*** AVAILABLE DATA

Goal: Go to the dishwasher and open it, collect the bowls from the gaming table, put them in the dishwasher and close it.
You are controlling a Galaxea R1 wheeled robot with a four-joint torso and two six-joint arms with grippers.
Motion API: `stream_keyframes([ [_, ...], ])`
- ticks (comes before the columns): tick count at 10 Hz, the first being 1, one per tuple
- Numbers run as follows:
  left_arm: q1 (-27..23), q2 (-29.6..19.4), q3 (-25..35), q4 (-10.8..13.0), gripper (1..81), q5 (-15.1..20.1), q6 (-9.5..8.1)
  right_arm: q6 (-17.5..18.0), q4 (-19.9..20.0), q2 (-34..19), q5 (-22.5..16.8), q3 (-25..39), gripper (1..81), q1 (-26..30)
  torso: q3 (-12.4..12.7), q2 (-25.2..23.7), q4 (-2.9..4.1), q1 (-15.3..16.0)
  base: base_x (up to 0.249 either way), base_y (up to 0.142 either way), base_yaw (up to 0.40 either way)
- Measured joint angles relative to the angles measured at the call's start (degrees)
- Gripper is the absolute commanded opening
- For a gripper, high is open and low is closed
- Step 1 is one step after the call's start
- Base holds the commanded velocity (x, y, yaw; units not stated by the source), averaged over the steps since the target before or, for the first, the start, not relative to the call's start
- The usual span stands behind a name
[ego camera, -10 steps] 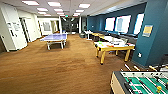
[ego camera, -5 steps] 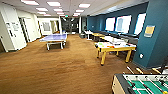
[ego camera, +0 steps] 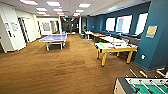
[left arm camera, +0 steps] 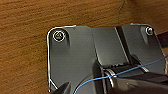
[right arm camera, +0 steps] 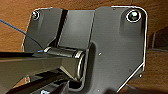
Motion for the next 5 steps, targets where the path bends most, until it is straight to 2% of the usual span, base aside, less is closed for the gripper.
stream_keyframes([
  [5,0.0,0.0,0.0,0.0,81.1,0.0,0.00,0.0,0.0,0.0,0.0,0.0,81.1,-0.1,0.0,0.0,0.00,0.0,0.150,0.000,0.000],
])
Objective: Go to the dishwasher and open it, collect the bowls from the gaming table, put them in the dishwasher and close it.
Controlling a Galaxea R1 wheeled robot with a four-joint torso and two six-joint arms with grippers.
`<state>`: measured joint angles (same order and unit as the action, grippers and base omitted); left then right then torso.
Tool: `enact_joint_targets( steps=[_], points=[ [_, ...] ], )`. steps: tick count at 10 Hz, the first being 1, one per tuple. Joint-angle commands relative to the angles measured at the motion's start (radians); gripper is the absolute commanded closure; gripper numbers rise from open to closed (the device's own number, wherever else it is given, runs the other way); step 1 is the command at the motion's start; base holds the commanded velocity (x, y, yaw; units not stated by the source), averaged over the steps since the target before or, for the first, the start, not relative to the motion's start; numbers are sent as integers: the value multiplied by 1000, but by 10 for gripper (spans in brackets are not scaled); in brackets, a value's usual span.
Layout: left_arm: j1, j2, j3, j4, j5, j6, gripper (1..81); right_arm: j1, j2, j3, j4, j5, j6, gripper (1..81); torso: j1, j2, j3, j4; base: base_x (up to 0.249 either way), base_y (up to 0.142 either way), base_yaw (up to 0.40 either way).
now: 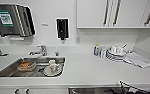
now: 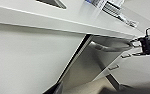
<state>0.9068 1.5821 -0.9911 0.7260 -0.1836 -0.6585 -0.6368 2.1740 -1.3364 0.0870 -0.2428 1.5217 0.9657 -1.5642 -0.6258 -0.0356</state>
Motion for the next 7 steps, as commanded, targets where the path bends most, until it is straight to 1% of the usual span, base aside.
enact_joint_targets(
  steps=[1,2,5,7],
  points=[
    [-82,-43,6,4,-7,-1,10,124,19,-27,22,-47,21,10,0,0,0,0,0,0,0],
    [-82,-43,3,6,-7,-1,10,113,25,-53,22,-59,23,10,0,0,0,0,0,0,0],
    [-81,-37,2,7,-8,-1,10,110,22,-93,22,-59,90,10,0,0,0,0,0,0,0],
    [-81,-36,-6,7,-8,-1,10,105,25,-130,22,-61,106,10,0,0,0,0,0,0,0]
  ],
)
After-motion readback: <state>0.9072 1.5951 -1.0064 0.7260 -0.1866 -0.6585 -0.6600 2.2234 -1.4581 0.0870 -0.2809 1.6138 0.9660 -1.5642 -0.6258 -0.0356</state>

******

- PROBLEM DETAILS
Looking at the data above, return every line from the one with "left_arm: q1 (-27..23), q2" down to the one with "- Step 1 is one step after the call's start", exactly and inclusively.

- YOUR RESPONSE
  left_arm: q1 (-27..23), q2 (-29.6..19.4), q3 (-25..35), q4 (-10.8..13.0), gripper (1..81), q5 (-15.1..20.1), q6 (-9.5..8.1)
  right_arm: q6 (-17.5..18.0), q4 (-19.9..20.0), q2 (-34..19), q5 (-22.5..16.8), q3 (-25..39), gripper (1..81), q1 (-26..30)
  torso: q3 (-12.4..12.7), q2 (-25.2..23.7), q4 (-2.9..4.1), q1 (-15.3..16.0)
  base: base_x (up to 0.249 either way), base_y (up to 0.142 either way), base_yaw (up to 0.40 either way)
- Measured joint angles relative to the angles measured at the call's start (degrees)
- Gripper is the absolute commanded opening
- For a gripper, high is open and low is closed
- Step 1 is one step after the call's start

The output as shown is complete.